[Exercise]
What must be handed in is the entire listing, exactly as written, with no pictures.
-*-*-
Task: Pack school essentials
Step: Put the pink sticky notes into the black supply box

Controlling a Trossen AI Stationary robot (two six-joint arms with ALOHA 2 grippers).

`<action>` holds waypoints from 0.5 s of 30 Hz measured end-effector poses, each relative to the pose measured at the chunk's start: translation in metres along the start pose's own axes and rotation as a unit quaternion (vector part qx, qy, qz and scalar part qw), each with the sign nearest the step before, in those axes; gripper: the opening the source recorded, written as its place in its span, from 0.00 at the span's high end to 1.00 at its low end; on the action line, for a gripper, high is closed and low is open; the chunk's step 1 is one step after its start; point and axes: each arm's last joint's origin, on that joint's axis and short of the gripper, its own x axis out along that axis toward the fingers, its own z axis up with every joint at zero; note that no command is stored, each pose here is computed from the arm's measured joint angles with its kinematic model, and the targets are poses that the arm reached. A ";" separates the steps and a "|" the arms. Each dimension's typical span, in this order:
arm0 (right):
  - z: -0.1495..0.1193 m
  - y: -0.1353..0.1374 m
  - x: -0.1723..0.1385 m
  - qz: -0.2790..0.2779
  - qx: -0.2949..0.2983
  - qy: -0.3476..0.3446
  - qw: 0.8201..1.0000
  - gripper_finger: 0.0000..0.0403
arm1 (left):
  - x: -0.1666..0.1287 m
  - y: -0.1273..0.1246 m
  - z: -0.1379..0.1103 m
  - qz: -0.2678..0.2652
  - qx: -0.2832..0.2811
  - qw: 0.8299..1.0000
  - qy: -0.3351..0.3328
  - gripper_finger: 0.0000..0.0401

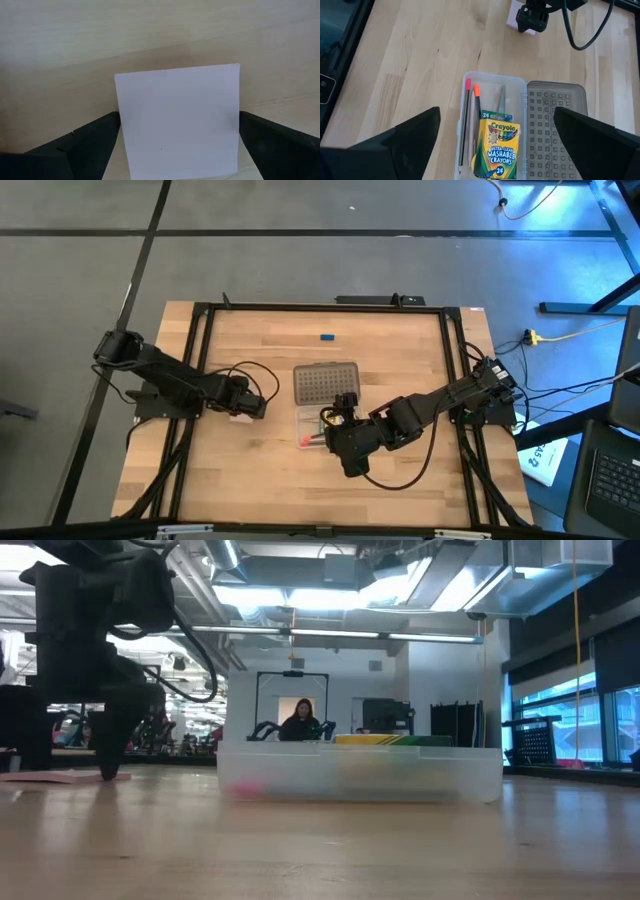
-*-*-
[Response to the exercise]
Task: Pack school essentials
Step: Put the pink sticky notes into the black supply box

Controlling a Trossen AI Stationary robot (two six-joint arms with ALOHA 2 grippers).

`<action>` holds waypoints from 0.5 s of 30 Hz measured end-effector poses, each relative to the pose measured at the chunk's start: translation in metres along the start pose's own axes and rotation as a unit quaternion (vector part qx, qy, qz and scalar part qw), each with the sign nearest the step before, in those axes; gripper: the opening the source recorded, written as its place in its span, from 0.00 at the span's high end to 1.00 at its low end; on the action line, for a gripper, high is closed and low is open; the chunk's step 1 is one step after its start; point and axes: each arm's last joint's origin, on that joint's axis and short of the gripper, its own x axis out along that axis toward the fingers, its own z axis up with every joint at zero; note that no command is stored, each pose here is computed from the arm's measured joint angles with its kinematic model, and the targets are poses that the arm reached. A ";" separates the steps and a "|" the arms. Each dimension's typical span, in this order:
arm0 (right):
  - z: -0.1495..0.1193 m
  - y: -0.1353..0.1374 m
  - x: -0.1723..0.1385 m
  - qz: -0.2790..0.2779
  - qx: -0.2949..0.2983
  - qy: -0.3476..0.3446
  - qw: 0.8201..1.0000
  - gripper_finger: 0.0000..0.0403
arm1 (left):
  - x: -0.1666..0.1287 m
  - y: -0.1273..0.1246 m
  - z: -0.1379..0.1103 m
  - qz: -0.2678..0.2652
  - qx: -0.2832..0.2811
  - qw: 0.8299..1.0000
  - qy: -0.3351..0.3328
  - gripper_finger: 0.0000..0.0401

The output given here is complete.